== WHAT YOU NEED TO DO ==
The answer must be an exact copy of the records, with every picture removed.

== EXTRACTED RECORDS ==
Segment Open
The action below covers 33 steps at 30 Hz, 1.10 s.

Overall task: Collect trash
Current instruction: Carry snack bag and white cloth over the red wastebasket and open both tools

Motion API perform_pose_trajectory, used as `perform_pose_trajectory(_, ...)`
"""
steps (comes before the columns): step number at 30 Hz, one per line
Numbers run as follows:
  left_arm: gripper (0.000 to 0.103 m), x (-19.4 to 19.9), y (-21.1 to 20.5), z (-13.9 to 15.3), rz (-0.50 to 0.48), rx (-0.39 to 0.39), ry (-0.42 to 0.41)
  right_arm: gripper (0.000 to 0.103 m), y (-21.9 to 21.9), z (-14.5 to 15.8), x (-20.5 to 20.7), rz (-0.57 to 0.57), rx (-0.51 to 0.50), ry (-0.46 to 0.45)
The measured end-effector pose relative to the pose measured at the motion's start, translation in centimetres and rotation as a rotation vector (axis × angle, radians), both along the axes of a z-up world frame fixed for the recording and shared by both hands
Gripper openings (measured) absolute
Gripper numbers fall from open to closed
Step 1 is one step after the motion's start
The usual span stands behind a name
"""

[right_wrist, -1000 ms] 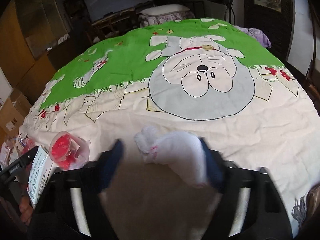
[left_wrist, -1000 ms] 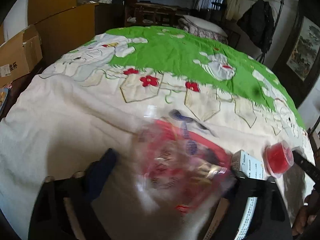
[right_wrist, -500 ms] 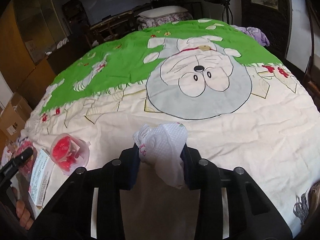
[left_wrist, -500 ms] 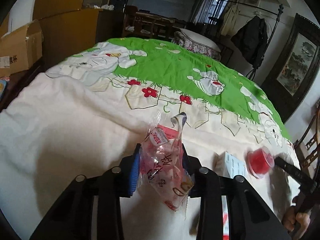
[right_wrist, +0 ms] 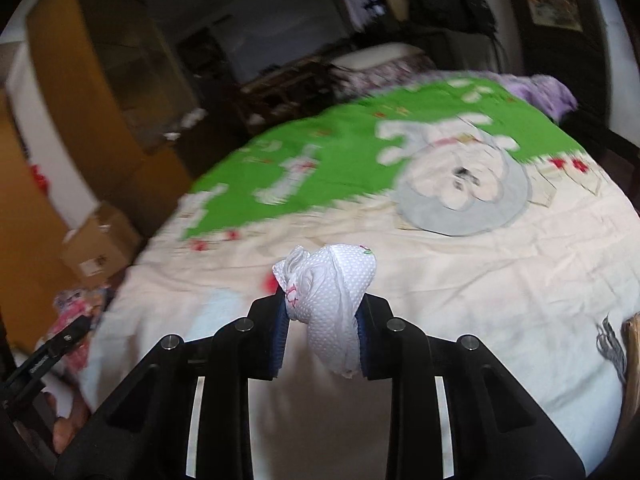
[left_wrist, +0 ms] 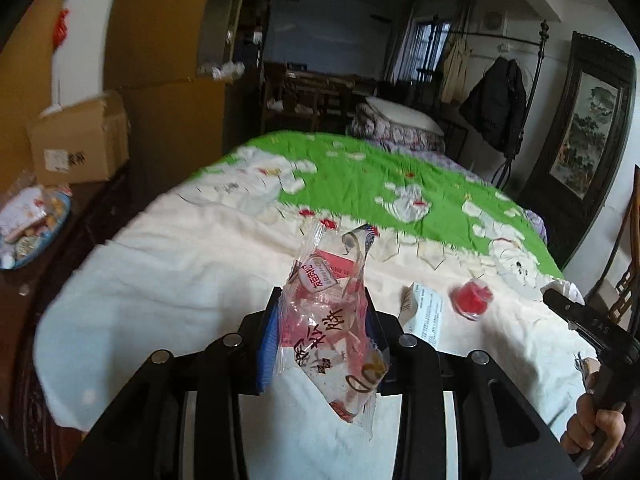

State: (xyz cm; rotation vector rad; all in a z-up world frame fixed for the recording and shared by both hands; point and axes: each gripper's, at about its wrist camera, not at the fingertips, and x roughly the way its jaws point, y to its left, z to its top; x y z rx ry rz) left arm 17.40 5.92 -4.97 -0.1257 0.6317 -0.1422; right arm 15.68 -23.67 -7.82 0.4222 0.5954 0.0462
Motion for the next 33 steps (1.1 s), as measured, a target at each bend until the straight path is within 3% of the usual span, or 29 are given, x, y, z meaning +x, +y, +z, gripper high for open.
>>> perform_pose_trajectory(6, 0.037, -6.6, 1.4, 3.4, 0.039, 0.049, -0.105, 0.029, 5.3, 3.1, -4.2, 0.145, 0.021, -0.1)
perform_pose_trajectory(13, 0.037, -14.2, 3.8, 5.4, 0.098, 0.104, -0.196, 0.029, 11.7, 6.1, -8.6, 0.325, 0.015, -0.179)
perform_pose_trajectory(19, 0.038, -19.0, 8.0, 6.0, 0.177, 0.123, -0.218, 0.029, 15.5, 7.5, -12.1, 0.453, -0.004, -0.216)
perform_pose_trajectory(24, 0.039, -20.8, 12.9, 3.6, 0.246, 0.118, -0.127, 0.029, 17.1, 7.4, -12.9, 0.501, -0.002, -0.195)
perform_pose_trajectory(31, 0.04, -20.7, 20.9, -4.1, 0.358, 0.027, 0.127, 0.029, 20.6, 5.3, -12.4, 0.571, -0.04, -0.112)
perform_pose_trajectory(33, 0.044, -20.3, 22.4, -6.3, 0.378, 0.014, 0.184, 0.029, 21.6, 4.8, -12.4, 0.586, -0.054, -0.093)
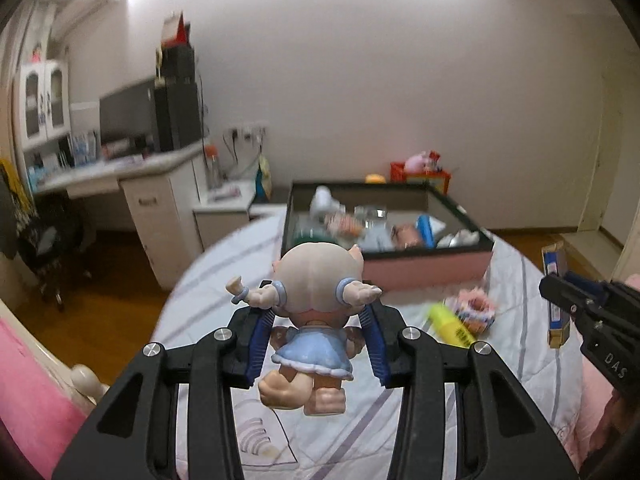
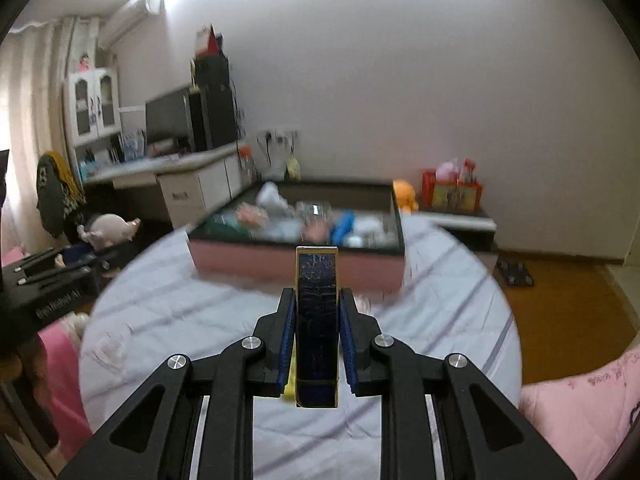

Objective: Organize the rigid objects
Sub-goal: 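Carry the doll with left tool while right tool carries the box over the pink box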

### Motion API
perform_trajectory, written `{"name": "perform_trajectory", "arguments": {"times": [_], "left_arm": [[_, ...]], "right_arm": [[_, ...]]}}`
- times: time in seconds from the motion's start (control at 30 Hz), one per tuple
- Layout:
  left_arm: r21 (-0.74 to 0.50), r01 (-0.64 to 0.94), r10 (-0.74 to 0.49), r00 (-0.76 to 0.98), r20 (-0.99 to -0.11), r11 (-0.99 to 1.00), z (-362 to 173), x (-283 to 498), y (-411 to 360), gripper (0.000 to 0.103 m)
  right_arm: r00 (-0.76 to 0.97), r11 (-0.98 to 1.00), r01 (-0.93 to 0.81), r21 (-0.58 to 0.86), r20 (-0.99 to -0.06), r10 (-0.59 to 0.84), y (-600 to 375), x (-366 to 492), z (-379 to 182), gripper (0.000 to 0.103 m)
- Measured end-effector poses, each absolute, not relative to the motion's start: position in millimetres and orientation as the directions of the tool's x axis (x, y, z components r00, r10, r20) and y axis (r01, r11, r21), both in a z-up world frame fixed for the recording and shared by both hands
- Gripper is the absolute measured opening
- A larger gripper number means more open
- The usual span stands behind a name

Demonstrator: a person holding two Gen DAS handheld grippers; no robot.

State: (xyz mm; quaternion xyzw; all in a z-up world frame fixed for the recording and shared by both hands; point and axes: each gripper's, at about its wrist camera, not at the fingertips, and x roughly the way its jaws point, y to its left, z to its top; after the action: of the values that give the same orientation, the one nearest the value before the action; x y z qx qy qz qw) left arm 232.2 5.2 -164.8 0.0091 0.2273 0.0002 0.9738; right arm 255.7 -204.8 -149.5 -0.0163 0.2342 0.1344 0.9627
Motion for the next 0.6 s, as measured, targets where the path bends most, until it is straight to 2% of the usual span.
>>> {"name": "perform_trajectory", "arguments": {"times": [0.3,0.6], "left_arm": [[0.020,0.006,0.000,0.956,-0.295,1.000,-114.1,205.2,0.4,0.042],[0.031,0.026,-0.019,0.978,-0.207,0.999,-88.2,195.0,-3.3,0.043]], "right_arm": [[0.908,0.956,-0.293,0.017,-0.307,0.284,-193.8,239.8,-98.3,0.021],[0.924,0.955,-0.298,0.000,-0.250,0.289,-187.8,240.0,-80.9,0.021]]}}
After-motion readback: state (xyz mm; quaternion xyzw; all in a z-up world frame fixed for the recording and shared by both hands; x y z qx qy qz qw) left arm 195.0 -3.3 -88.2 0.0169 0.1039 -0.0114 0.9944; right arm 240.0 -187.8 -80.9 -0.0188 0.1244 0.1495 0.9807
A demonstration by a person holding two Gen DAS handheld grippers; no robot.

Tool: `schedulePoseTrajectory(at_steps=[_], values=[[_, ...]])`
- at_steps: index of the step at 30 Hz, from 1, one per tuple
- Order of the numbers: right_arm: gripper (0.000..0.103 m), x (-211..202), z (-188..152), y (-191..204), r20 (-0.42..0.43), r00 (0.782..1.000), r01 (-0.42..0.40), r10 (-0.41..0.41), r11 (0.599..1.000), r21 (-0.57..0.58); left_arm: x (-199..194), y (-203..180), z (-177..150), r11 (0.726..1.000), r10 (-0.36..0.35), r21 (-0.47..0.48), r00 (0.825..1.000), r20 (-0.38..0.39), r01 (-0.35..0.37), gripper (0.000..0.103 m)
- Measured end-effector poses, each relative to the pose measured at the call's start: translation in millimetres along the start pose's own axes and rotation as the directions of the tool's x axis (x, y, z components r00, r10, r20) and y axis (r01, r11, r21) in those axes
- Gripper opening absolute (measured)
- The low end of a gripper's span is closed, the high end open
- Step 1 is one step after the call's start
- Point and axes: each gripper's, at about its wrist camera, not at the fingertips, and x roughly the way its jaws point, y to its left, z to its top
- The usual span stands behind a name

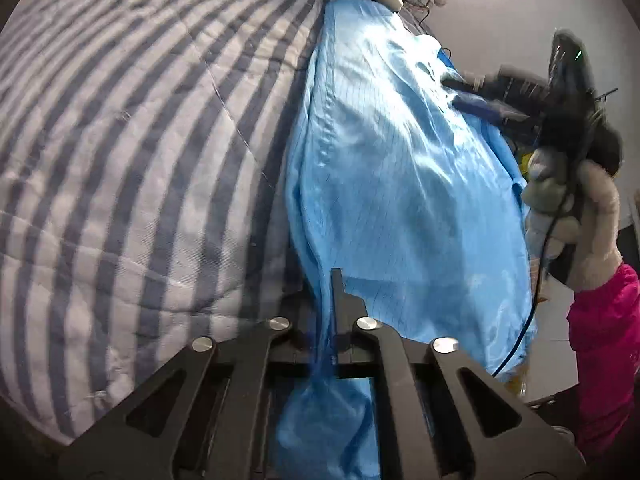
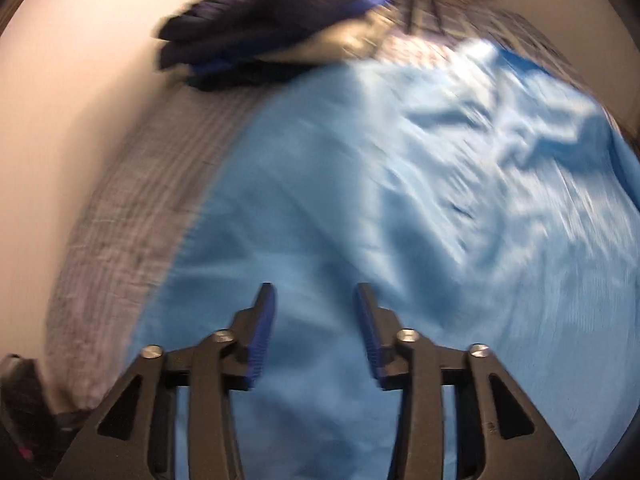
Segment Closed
== ANSWER TO THE PROBLEM ==
The action below covers 33 steps at 30 Hz, 1.10 s.

Overall task: Collect trash
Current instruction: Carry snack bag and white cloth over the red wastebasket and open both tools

Motion API perform_pose_trajectory, used as `perform_pose_trajectory(_, ...)`
"""
steps (comes before the columns): step number at 30 Hz, one per line
Numbers run as follows:
  left_arm: gripper (0.000 to 0.103 m), x (-19.4 to 19.9), y (-21.1 to 20.5), z (-13.9 to 15.3), rz (-0.50 to 0.48), rx (-0.39 to 0.39), ry (-0.42 to 0.41)
  right_arm: gripper (0.000 to 0.103 m), y (-21.9 to 21.9), z (-14.5 to 15.8), x (-20.5 to 20.7), rz (-0.57 to 0.57), rx (-0.51 to 0.50), ry (-0.46 to 0.45)
The measured end-effector pose relative to the pose measured at the motion's start, translation in centimetres and rotation as a rotation vector (axis × angle, radians), both along the axes of a z-up world frame fixed for the recording and shared by both hands
Gripper openings (measured) absolute
Gripper numbers fall from open to closed
Step 1 is one step after the motion's start
The usual span stands behind a name
"""

[right_wrist, -1000 ms] 
[left_wrist, -1000 ms] 
[right_wrist, -500 ms] 
[left_wrist, -500 ms] 
[right_wrist, +0 ms] 
[left_wrist, +0 ms] 

State: (xyz cm; rotation vector rad; all in a z-up world frame fixed for the recording and shared by both hands; point and axes: each gripper's, at about its wrist camera, not at the fingertips, and x roughly the way its jaws point, y to its left, z to its top; x y z rx ry rz) left arm 17.40 5.92 -4.97 -0.1257 0.6317 -0.1422; right arm 15.68 -23.67 -7.82 0.4222 0.5954 0.0462
Motion for the next 33 steps (1.1 s), as measured, a target at each bend until the straight path is within 3% of the usual span, or 29 are given, x, y, z meaning +x, +y, +z, gripper high for open.
>>> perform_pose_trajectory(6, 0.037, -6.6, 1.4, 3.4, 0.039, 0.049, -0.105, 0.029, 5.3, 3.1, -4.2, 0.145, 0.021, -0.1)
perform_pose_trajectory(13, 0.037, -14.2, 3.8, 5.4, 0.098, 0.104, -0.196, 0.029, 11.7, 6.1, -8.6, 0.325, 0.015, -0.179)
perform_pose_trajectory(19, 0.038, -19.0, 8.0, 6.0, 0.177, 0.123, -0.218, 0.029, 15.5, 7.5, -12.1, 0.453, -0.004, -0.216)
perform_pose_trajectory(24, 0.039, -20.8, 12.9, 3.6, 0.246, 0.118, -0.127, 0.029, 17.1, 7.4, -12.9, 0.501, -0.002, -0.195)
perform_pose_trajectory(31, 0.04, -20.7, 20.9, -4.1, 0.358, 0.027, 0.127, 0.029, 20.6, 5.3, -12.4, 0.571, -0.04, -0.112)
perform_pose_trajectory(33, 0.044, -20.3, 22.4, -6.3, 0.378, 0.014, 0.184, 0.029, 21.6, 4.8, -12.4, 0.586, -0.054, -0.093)

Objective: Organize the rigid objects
Sub-goal: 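Carry the doll with left tool while right tool carries the box over the pink box
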
### Motion API
perform_trajectory, written `{"name": "perform_trajectory", "arguments": {"times": [_], "left_arm": [[_, ...]], "right_arm": [[_, ...]]}}`
- times: time in seconds from the motion's start (control at 30 Hz), one per tuple
- Layout:
  left_arm: r21 (-0.74 to 0.50), r01 (-0.64 to 0.94), r10 (-0.74 to 0.49), r00 (-0.76 to 0.98), r20 (-0.99 to -0.11), r11 (-0.99 to 1.00), z (-362 to 173), x (-283 to 498), y (-411 to 360), gripper (0.000 to 0.103 m)
  right_arm: r00 (-0.76 to 0.97), r11 (-0.98 to 1.00), r01 (-0.93 to 0.81), r21 (-0.58 to 0.86), r20 (-0.99 to -0.06), r10 (-0.59 to 0.84), y (-600 to 375), x (-366 to 492), z (-379 to 182), gripper (0.000 to 0.103 m)
- Measured end-effector poses, each absolute, not relative to the motion's start: position in millimetres and orientation as the directions of the tool's x axis (x, y, z components r00, r10, r20) and y axis (r01, r11, r21), both in a z-up world frame fixed for the recording and shared by both hands
- Gripper is the absolute measured opening
- A larger gripper number means more open
- The usual span stands behind a name

Demonstrator: a person holding two Gen DAS handheld grippers; no robot.

State: (xyz mm; quaternion xyzw; all in a z-up world frame fixed for the recording and shared by both hands; point and axes: each gripper's, at about its wrist camera, not at the fingertips, and x roughly the way its jaws point, y to its left, z to its top; after the action: of the values that give the same orientation, the one nearest the value before the action; x y z qx qy qz qw) left arm 232.2 5.2 -164.8 0.0091 0.2273 0.0002 0.9738; right arm 255.7 -204.8 -149.5 -0.0163 0.2342 0.1344 0.9627
Motion for the next 0.6 s, as measured, targets where the path bends most, until it is straight to 2% of the usual span.
>>> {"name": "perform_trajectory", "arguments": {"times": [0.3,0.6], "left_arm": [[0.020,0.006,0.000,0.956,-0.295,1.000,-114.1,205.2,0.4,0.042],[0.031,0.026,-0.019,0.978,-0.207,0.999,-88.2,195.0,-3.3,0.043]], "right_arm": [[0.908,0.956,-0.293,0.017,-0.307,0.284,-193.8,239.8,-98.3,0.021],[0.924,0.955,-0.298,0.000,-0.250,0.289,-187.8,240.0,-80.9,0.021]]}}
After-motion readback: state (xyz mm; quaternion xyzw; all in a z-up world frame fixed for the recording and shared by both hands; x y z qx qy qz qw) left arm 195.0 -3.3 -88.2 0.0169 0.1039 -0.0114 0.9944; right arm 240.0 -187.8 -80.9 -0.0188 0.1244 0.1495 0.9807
A demonstration by a person holding two Gen DAS handheld grippers; no robot.

Tool: `schedulePoseTrajectory(at_steps=[_], values=[[_, ...]])`
- at_steps: index of the step at 30 Hz, from 1, one per tuple
- Order of the numbers: right_arm: gripper (0.000..0.103 m), x (-211..202), z (-188..152), y (-191..204), r20 (-0.42..0.43), r00 (0.782..1.000), r01 (-0.42..0.40), r10 (-0.41..0.41), r11 (0.599..1.000), r21 (-0.57..0.58); left_arm: x (-199..194), y (-203..180), z (-177..150), r11 (0.726..1.000), r10 (-0.36..0.35), r21 (-0.47..0.48), r00 (0.825..1.000), r20 (-0.38..0.39), r01 (-0.35..0.37), gripper (0.000..0.103 m)
- Measured end-effector poses, each relative to the pose measured at the call's start: translation in millimetres along the start pose's own axes and rotation as the directions of the tool's x axis (x, y, z components r00, r10, r20) and y axis (r01, r11, r21) in those axes
- Gripper opening absolute (measured)
- The low end of a gripper's span is closed, the high end open
- Step 1 is one step after the call's start
- Point and axes: each gripper's, at about its wrist camera, not at the fingertips, and x roughly the way its jaws point, y to its left, z to its top
- The usual span stands behind a name

No further output is required here.